Supplied records: Begin
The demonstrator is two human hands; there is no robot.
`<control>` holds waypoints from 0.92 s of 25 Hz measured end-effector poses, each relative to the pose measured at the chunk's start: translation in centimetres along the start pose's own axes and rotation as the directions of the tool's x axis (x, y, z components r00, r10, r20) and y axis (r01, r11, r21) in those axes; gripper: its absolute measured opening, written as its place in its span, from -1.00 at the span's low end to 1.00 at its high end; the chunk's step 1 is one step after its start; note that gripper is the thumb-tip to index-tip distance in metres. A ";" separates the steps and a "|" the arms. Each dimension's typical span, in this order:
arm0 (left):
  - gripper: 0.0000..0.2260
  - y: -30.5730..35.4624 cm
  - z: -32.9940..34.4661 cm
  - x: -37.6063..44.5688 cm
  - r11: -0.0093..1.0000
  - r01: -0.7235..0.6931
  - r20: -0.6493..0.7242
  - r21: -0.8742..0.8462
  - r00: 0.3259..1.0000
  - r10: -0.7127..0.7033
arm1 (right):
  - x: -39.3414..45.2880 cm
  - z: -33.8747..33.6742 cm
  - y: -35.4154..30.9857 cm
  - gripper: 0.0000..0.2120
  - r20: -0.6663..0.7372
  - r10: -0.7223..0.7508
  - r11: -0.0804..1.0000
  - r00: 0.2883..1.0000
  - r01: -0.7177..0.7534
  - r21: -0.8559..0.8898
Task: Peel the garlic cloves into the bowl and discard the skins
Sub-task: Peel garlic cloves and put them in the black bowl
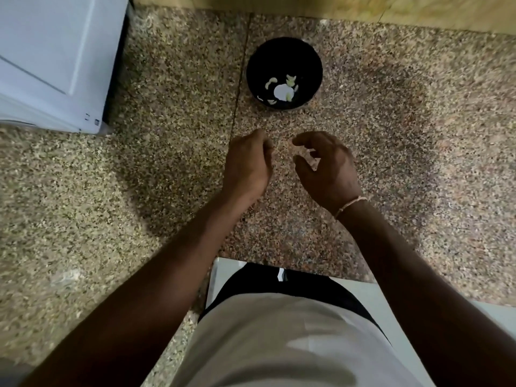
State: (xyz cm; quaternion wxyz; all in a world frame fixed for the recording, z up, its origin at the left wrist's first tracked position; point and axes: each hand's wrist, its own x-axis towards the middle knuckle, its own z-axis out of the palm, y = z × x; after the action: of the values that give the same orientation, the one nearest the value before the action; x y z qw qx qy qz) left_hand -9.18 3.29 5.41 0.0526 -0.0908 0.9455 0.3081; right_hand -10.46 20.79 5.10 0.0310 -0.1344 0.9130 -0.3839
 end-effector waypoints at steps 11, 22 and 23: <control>-0.85 3.4 -3.1 7.7 1.000 0.010 -0.115 0.019 0.993 -0.007 | 8.3 -1.1 -1.5 -0.74 -0.082 -0.054 0.996 0.995 0.048 -0.072; -0.83 -7.2 -0.8 -5.3 0.928 0.346 -0.011 -0.138 0.936 -0.351 | -0.5 7.4 -2.1 -0.70 0.318 -0.137 0.988 0.938 0.153 -0.025; -0.81 -7.8 -0.7 -5.7 0.928 0.351 0.016 -0.125 0.936 -0.352 | -0.9 8.4 -2.3 -0.70 0.373 -0.137 0.985 0.918 0.165 -0.044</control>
State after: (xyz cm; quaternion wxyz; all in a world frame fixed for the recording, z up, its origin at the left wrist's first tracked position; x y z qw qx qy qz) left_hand -2.07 -2.48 2.36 0.0977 -0.2629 0.8928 0.3524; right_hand -7.77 13.68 0.77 0.1667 -0.2752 0.8916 -0.3185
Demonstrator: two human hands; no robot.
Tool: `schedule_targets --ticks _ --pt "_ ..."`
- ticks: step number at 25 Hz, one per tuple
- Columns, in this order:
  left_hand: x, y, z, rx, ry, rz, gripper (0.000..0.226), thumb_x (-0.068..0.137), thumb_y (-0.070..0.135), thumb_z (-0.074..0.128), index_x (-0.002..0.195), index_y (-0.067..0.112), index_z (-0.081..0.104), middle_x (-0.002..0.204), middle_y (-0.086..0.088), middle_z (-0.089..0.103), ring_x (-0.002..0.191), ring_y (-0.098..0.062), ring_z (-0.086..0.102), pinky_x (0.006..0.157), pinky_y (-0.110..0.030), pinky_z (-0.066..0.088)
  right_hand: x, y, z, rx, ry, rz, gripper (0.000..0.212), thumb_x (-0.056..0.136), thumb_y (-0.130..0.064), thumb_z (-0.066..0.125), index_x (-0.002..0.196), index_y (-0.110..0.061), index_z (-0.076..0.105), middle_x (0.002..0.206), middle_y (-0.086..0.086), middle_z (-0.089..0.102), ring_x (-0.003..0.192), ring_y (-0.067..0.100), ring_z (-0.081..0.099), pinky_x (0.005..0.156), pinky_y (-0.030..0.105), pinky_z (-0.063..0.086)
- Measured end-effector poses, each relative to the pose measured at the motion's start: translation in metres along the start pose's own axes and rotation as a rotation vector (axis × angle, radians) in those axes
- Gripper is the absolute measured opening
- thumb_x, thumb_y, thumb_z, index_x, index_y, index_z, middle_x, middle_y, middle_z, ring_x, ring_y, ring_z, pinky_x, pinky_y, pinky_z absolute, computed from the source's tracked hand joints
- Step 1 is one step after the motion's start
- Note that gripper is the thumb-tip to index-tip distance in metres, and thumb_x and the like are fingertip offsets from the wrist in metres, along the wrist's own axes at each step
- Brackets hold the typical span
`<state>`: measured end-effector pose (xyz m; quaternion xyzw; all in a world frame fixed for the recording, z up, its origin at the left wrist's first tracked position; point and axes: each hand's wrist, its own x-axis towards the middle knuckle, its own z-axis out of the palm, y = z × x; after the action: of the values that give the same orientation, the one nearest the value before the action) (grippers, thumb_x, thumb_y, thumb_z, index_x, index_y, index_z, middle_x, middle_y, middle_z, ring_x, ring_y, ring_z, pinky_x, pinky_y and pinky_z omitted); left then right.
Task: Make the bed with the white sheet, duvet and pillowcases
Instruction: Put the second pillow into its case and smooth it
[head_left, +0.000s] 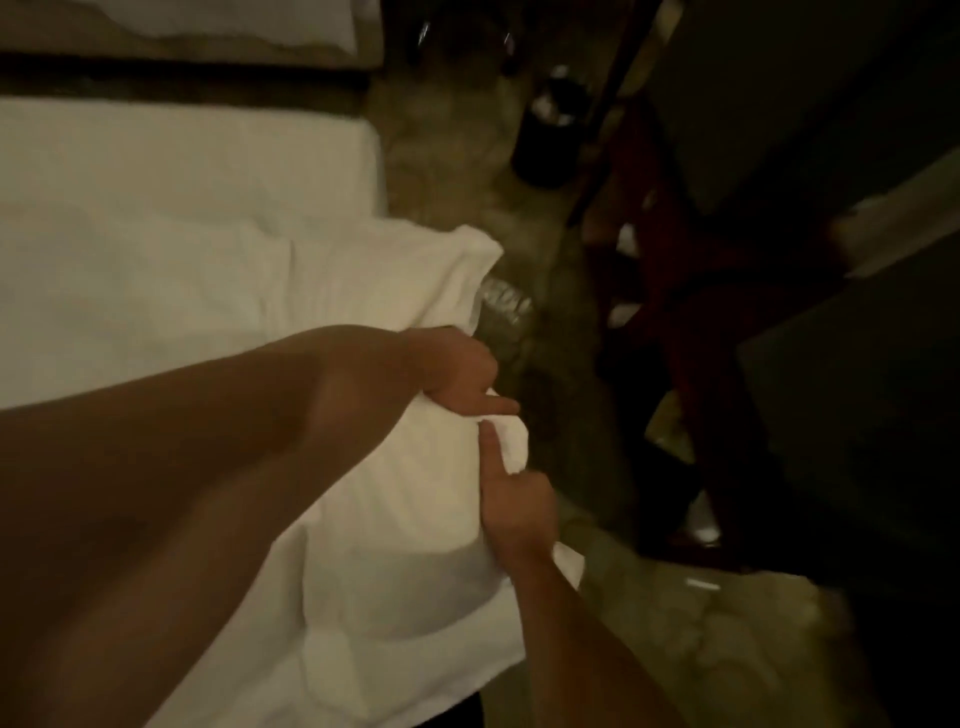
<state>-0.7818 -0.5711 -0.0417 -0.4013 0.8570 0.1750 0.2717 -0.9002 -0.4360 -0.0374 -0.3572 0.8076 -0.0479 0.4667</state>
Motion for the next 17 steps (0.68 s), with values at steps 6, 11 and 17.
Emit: schedule_targets --ticks 6,11,17 --pt "-0.25 -0.001 -0.085 0.041 0.344 -0.044 0.075 0.096 0.074 0.018 0.059 0.024 0.059 0.061 0.009 0.058 0.069 -0.013 0.057 0.092 -0.038 0.048 -0.225 -0.051 0.002 -0.038 0.23 -0.28 0.103 0.074 -0.096 0.012 0.133 -0.024 0.058 0.132 0.003 0.064 0.117 0.026 0.061 0.106 0.042 0.046" --pt "-0.345 -0.017 -0.075 -0.06 0.423 -0.135 0.078 0.087 0.085 0.013 0.056 0.029 0.058 0.063 0.013 0.061 0.072 -0.008 0.059 0.088 -0.037 0.048 -0.293 -0.064 0.025 -0.155 0.34 -0.463 0.095 0.079 -0.091 0.015 0.113 -0.019 0.066 0.111 0.003 0.07 0.103 0.024 0.065 0.092 0.037 0.048" --pt "-0.359 -0.027 -0.035 -0.033 0.412 -0.199 0.081 0.084 0.088 0.013 0.064 0.028 0.062 0.076 0.008 0.065 0.082 -0.014 0.059 0.082 -0.034 0.039 -0.295 -0.053 0.057 -0.3 0.366 -0.57 0.09 0.083 -0.088 0.014 0.108 -0.018 0.066 0.104 0.005 0.069 0.087 0.021 0.061 0.079 0.033 0.045"
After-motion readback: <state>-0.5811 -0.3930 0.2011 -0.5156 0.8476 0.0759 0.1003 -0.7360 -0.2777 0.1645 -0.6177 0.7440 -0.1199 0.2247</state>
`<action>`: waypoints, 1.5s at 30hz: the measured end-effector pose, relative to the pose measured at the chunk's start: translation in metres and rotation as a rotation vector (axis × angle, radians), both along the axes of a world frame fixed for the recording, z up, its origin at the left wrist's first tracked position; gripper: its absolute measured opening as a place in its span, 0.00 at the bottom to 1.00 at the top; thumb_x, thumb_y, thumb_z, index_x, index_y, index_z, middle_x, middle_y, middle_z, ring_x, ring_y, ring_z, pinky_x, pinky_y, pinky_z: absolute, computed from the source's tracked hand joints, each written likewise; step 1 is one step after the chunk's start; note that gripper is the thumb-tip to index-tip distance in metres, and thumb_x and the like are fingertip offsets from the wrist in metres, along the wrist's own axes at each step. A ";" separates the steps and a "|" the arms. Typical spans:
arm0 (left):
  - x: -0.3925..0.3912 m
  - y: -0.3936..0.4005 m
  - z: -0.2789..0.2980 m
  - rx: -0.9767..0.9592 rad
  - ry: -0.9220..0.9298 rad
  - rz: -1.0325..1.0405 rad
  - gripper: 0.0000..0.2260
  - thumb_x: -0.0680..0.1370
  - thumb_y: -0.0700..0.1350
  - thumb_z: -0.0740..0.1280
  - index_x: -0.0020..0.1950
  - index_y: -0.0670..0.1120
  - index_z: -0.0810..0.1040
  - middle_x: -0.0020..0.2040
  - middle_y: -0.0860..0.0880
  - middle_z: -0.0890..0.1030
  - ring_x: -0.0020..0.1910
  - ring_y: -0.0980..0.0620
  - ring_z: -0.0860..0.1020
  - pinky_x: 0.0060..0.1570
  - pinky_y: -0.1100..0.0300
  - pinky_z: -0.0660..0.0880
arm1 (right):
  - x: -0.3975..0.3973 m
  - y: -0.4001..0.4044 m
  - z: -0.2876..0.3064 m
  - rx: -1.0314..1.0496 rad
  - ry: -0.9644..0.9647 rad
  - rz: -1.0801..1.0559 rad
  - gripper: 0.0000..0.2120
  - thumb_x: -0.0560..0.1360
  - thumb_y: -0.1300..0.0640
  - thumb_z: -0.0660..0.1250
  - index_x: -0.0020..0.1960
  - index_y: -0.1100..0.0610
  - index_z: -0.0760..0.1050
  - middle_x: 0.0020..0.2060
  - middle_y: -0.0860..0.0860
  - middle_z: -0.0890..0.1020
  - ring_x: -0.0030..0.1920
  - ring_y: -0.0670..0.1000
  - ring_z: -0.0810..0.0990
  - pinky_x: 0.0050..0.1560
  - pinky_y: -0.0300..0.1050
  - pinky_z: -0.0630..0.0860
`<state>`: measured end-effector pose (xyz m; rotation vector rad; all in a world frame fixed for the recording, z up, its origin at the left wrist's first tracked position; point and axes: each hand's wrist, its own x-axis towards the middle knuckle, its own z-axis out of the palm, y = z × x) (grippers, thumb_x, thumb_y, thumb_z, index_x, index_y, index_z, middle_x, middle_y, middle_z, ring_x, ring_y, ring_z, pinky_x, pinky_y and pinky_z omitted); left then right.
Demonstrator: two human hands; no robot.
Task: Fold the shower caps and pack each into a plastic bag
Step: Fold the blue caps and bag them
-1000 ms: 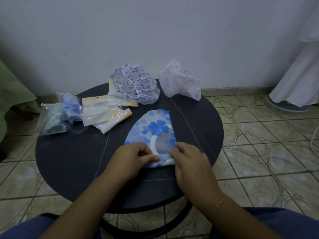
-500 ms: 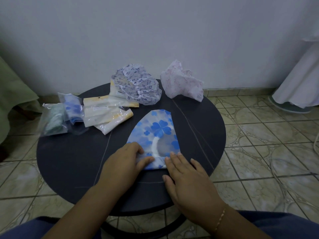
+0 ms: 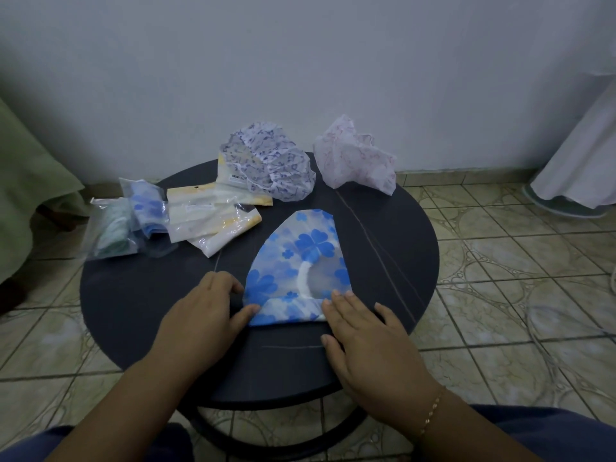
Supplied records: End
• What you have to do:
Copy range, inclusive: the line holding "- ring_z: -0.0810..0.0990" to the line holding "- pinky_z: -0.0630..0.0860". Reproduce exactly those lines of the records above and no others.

• Response below:
  - ring_z: -0.0810..0.0990
  - pinky_x: 0.0050..0.1560
  - pinky_y: -0.0300..0.1050
  - pinky_z: -0.0630..0.0860

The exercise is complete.